By ERRIN HAINES and SHANNON McCAFFREY
Hours after state Republican lawmakers unveiled their proposal for Georgia’s new political boundaries, Democrats continued to decry the plans as harmful to minority voters and incumbents, setting the stage for a future legal challenge.
The proposed maps would create 11 match-ups where incumbents would face off against each other, including the state Senate’s longest-serving member. In four districts, Black Democrats would be pitted against their White colleagues.
South Georgia would lose big under the plan as legislative seats disappear, reflecting the region’s dramatic population loss.
Legislative leaders released the maps on the General Assembly’s website on Friday. The special session, which will focus on redistricting but will also deal with other issues including transportation, begins Monday, Aug. 22. The first public hearings on the new districts are set for Tuesday.
It’s the first time Georgia Republicans are in control of redistricting from start to finish. They say the maps comply with the Voting Rights Act, designed to protect minority voting interests.
”It’s been tough putting this plan together, but we’ve created a plan that does a great job of representing all Georgians and complying with all legal requirements,” said state Rep. Roger Lane, a Republican who heads the House redistricting panel.
Kerwin Swint, a political science professor at Kennesaw State University, said the maps clearly help Republicans, who already hold commanding majorities in both the House and the Senate.
”They will benefit and pick up some seats,” Swint said. ”They didn’t do the Democrats any favors.”
Democrats vow to oppose the GOP’s plans, which they claim unfairly target some of their members by setting up racially polarizing matchups, largely in metro Atlanta. House Minority Leader Stacey Abrams warned this week that Republicans were trying to purge Georgia of White Democrats. She stood by her claim on Friday.
”When we begin a redistricting process in a fashion that isolates, polarizes and resegregates, we do not send a signal to the rest of the United States that we are a progressive state,” Abrams told reporters after the proposed maps were released. ”To say that my accusations were baseless was preposterous.”
The Senate map targets George Hooks of Americus, regarded as the dean of the Senate, who could face competition from fellow Democrat Sen. Freddie Powell Sims of Dawson. Hooks is White; Sims is Black.
Hooks, who spent 10 years in the House and has been in the Senate for 21 years, said change is the one constant in the redistricting process.

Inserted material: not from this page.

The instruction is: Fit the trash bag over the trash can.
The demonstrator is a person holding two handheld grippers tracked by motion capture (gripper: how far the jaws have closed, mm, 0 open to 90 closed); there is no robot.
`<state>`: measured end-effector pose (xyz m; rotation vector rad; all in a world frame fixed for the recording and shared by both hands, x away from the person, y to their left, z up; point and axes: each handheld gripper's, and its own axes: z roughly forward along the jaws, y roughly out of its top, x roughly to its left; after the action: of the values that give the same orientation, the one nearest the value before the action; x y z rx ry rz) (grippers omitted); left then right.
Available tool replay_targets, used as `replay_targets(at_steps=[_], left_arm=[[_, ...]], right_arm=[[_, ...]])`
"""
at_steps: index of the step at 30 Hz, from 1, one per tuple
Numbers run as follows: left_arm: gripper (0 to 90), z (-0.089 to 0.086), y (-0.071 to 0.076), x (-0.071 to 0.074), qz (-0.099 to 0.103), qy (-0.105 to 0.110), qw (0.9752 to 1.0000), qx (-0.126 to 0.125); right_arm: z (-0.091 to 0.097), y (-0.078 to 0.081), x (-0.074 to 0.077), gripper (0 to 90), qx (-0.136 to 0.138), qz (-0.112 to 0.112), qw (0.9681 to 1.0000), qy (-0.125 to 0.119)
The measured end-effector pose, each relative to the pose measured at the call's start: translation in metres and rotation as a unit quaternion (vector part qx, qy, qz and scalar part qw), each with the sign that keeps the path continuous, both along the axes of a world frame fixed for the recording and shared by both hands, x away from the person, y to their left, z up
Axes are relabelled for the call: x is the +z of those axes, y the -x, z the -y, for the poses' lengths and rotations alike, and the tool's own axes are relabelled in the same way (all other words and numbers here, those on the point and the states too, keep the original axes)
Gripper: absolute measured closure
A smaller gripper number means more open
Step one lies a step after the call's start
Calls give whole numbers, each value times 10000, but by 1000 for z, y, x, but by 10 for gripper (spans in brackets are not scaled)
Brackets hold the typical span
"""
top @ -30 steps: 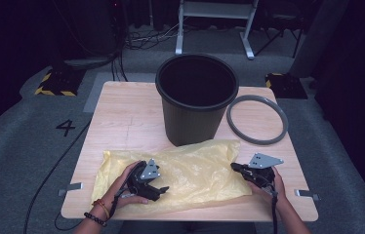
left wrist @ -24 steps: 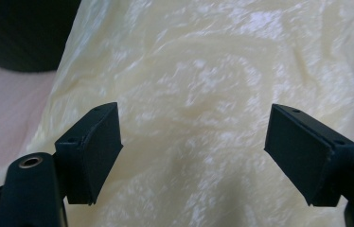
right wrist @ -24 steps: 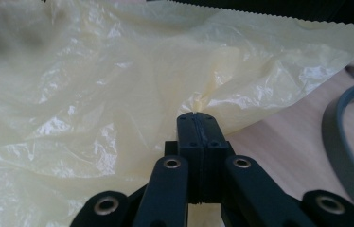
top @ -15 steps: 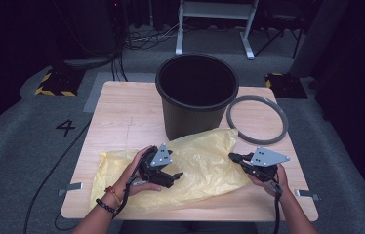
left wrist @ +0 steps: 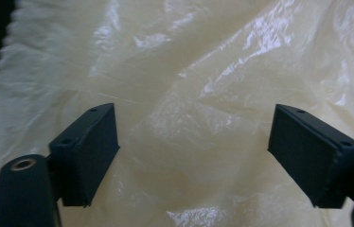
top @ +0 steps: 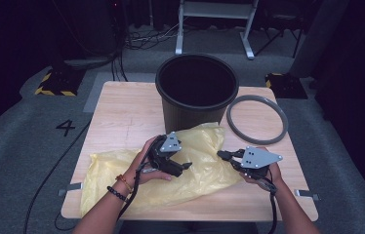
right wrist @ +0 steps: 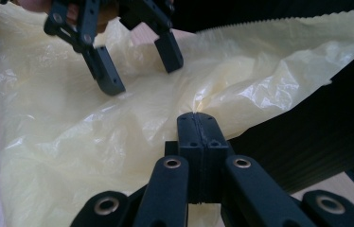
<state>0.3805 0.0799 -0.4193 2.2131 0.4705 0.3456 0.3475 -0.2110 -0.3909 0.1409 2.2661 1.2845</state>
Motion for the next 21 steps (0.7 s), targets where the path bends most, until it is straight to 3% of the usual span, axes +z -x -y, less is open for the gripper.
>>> replay_targets(at_steps=[3, 4, 6, 7, 9, 11, 13, 17, 18, 19, 20, 21], left_arm=[[364, 3, 0, 1, 95, -102, 9999, -45], [364, 4, 0, 2, 143, -139, 9998, -37], [559, 6, -1, 4, 170, -193, 9995, -155], [604, 9, 0, 4, 362, -387, 9985, -138], [720, 12, 1, 5, 462, -488, 9975, -197], [838, 13, 2, 5, 541, -526, 9970, -186], [898, 14, 2, 6, 639, -543, 9964, -121], [900, 13, 1, 11, 675, -372, 9970, -74], [860, 11, 1, 14, 651, -111, 9978, -6], [677, 11, 1, 14, 651, -111, 9978, -6], [538, 10, 0, 15, 615, 78, 9980, 124], [450, 8, -1, 18, 535, 218, 9981, 194]], right_arm=[[-3, 0, 5, 900, 70, 62, 9999, -38], [-4, 0, 7, 900, 63, 95, 9999, -25], [-5, 1, 11, 900, 82, 181, 9998, -24], [-6, 1, 15, 900, 69, 239, 9997, -38], [-6, 1, 17, 900, 45, 285, 9996, -56], [-6, 1, 18, 900, 31, 304, 9995, -89], [-6, 0, 20, 900, 25, 322, 9994, -106], [-4, 1, 23, 900, -13, 348, 9992, -207], [-3, 1, 25, 900, 25, 364, 9990, -260], [-3, 1, 25, 900, 25, 364, 9990, -260], [-4, 1, 26, 900, 62, 367, 9990, -231], [-5, 2, 27, 900, 62, 382, 9990, -220]])
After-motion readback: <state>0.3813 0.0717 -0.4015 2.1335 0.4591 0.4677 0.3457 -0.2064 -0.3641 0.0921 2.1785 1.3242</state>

”My section of the state is up against a rock and a hard place,” Hooks said. ”We knew that going into it.”
In an e-mail to House Democrats, Abrams urged them to remain united in their opposition to the maps as proposed, and warned them of the political consequences of the usual politics of self-preservation.
”We have been a unified caucus,” Abrams said. ”There certainly are some folks I’m going to have to coax a little bit, but any individual member’s success at the expense of the Democratic caucus and millions of Georgians is not worth the sacrifice. It is in the Democratic nature to say we stick together, lest we all fall.”
Redistricting is required every decade to adjust to population changes as reflected in new census data. Some legislators were getting their first look at the maps last Friday.
Georgia, now the country’s ninth largest state, gained more than 1 million residents and picks up a congressional seat this year.
The new U.S. House seat is likely to be created in north Georgia in response to the region’s population boom. Also bolstering the case for gains in North Georgia: The region is home to the state’s three top Republicans, Gov. Nathan Deal, Lt. Gov. Casey Cagle and House Speaker David Ralston.
The proposal for the state House would eliminate four GOP seats in south Georgia, pitting eight Republicans against each other. Among those facing off are a pair of lawmakers who this year switched to the GOP.
State Rep. Gerald Greene, of Cuthbert, was one of those party-swappers who will now have to fight for his political survival.
”It’s just one of these things,” said Greene, adding he did not regret switching to the GOP.
Lawmakers have budgeted $3.9 million for redistricting session, predicting it will take legislators four weeks to adopt the maps.
Because of past voting discrimination, Georgia, like other southern states, must submit its maps to the U.S. Department of Justice or the federal courts to ensure Voting Rights Act compliance.
According to John Eaves, chair of the Fulton County Commission, “The maps currently being considered by the state legislature do not show positive outcomes for anyone in Fulton County. As a county, if this redistricting passes, many of the legislative members are likely to reside outside of Fulton County boundaries. In the next 10 years when the state gets to the negotiations table on important matters, I do not want our senators and representatives living outside of Fulton County.”